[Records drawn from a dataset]

_ _ _ _ _ _ _

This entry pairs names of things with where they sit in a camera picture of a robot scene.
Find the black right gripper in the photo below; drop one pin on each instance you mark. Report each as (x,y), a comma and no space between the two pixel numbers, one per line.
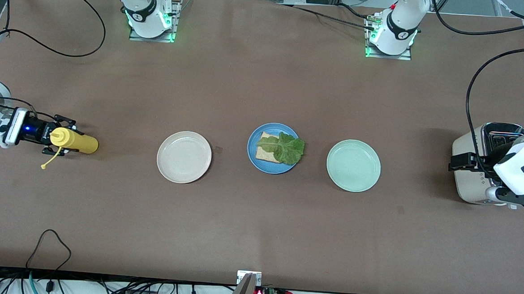
(40,133)

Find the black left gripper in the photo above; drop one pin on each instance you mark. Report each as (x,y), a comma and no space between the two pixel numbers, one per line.
(494,157)

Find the yellow squeeze bottle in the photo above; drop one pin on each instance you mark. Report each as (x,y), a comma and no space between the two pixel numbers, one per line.
(83,143)

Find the green lettuce leaf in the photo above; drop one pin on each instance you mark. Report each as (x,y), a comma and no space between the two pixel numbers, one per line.
(288,150)

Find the white bread slice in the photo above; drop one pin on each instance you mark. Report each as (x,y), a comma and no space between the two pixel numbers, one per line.
(266,155)

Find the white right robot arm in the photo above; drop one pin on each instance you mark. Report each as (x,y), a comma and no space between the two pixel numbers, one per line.
(141,10)

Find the pale green plate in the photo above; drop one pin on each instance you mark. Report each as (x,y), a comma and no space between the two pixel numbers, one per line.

_ _ _ _ _ _ _

What is expected » Output the data above exactly; pictures do not belong in the copy.

Solution to this exercise »
This entry pairs names of things with where they sit in a camera picture of a robot scene.
Find the black right gripper in the photo below; drop one pin on each instance you mark. Report each as (x,y), a comma and no space between the two pixel numbers, one per line.
(40,133)

Find the black left gripper in the photo above; drop one pin on each instance you mark. Report each as (x,y), a comma and no space between the two pixel numbers, one per line.
(494,157)

Find the yellow squeeze bottle in the photo above; drop one pin on each instance you mark. Report each as (x,y), a comma and no space between the two pixel numbers, one per line.
(83,143)

Find the green lettuce leaf in the photo above; drop one pin on each instance you mark. Report each as (x,y), a comma and no space between the two pixel numbers, one per line.
(288,150)

Find the white bread slice in the photo above; drop one pin on each instance you mark. Report each as (x,y), a comma and no space between the two pixel numbers, one per line.
(266,155)

Find the white right robot arm in the photo above; drop one pin on each instance you mark. Report each as (x,y), a comma and no space between the two pixel numbers, one per line.
(141,10)

Find the pale green plate in the photo above; drop one pin on each instance you mark. Report each as (x,y), a comma and no space between the two pixel numbers, one per line.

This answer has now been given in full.